In celebration of that triumph, Hunter-Gault ends her speech by leading a rousing chorus of the civil rights anthem, "Ain't Gonna Let Nobody Turn Me Around." She is joined by the audience, on their feet, clapping and swaying.
There is more to the day. Ward, Hollowell and Motley take the stage with Vandiver, Sanders, and Smith, each in turn recounting something of their personal history and their memories of the events of 40 years ago. Vandiver recalls gathering 50 of his friends and advisers to the governor's mansion to discuss whether or not to close the University. Of that group, only Sanders said the school needed to stay open. Motley notes that she and Hollowell were immediately in court seeking an injunction to ensure that UGA would not close.
Ward recalls being told in no uncertain terms that he should not return to campus after escorting Holmes and Hunter to the Administration Building. For 35 years, he stayed away, only recently beginning his own reconciliation with UGA.
At lunch, Mary Frances Early tells of coming to UGA to provide "moral support" for her former classmates from Atlanta's Turner High. She recalls facing a group of male students who were blocking her path to the library and having pebbles thrown at her. The mild-mannered Early admits to picking up a rock and warning her tormentors, "I'm not all that non-violent."
In the afternoon, a panel of journalists who covered UGA's desegregation and other events of the civil rights movement, discuss dangers they faced. Former Associated Press reporter Kathryn Johnson remembers being knocked to the ground outside Center Myers, where a tear gas canister exploded right in front of her.

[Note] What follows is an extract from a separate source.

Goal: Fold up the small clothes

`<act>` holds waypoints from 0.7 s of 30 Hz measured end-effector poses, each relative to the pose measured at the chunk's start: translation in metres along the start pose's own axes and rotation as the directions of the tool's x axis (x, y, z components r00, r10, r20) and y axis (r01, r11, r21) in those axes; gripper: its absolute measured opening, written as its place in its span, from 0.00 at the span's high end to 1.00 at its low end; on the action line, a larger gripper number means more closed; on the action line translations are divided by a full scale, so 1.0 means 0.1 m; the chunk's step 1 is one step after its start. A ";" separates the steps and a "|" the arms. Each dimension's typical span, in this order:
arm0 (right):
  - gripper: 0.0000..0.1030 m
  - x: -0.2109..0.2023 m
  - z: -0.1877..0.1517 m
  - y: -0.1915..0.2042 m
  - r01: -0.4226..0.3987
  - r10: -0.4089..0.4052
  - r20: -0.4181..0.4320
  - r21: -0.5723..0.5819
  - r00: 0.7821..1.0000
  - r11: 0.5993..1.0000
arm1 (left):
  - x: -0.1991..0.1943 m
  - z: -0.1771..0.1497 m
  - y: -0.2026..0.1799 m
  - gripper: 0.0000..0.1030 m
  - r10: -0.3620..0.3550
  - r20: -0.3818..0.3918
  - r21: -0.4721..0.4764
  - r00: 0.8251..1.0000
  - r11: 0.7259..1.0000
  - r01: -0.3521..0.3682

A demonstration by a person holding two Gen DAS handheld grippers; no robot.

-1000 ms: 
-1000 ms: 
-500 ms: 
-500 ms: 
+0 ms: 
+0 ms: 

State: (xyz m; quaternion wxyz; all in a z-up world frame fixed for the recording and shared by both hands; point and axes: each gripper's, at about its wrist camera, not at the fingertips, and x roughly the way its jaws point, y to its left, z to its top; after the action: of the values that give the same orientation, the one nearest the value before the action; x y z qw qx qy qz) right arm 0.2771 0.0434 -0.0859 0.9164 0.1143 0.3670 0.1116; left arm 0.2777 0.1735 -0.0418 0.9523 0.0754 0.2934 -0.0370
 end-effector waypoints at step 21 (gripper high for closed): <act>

Her cameraman, hiding in a tree, later chided her for being too green to know how to protect herself in a riot.
HUNTER-GAULT, QUOTING A SOUTH AFRICAN POET, SAID THE DESEGREGATION OF THE UNIVERSITY 'IS NOT JUST A SAD TALE AND MUST NOT BE.'
Tom Johnson—now head of CNN, then a reporter for The Red and Black—remembers writing about UGA's desegregation and then going home at night to the Sigma Nu fraternity house, "one of the headquarters of the opposition" to Holmes' and Hunter's arrival. "It was a sad moment here," he says, adding, "Segregationists tried to portray the Atlanta Journal-Constitution and the out-of-state media as anti-UGA. . . . But the coverage was very fair and accurate. There was almost no sensationalism."
After the journalists' panel in the Chapel, President Michael F. Adams takes the stage, along with Gov. Barnes, Marilyn and Chip Holmes, and Hunter-Gault for a round of speeches (see p. 64 for Barnes' remarks). Then everyone adjourns to the Academic Building for the official unveiling of a plaque and sign confirming that it is now the Holmes/Hunter Academic Building. Hunter-Gault and Holmes' mother, Isabella, run their fingers over the engraved letters.
It's now 7 p.m. and Hunter-Gault has been going non-stop for 12 hours. Nevertheless, she allows herself to be persuaded to attend a student-organized "celebration of diversity" at the Tate Student Center. Daughter Suesan even agrees to come up to the podium and perform an a cappella rendition of "Amazing Grace." Members of Delta Sigma Theta, the sorority Hunter-Gault joined at Wayne State, present her with an engraved clock. She joins them in a circle, and as the group sings together, a beaming smile lights her face. It has been a very good day.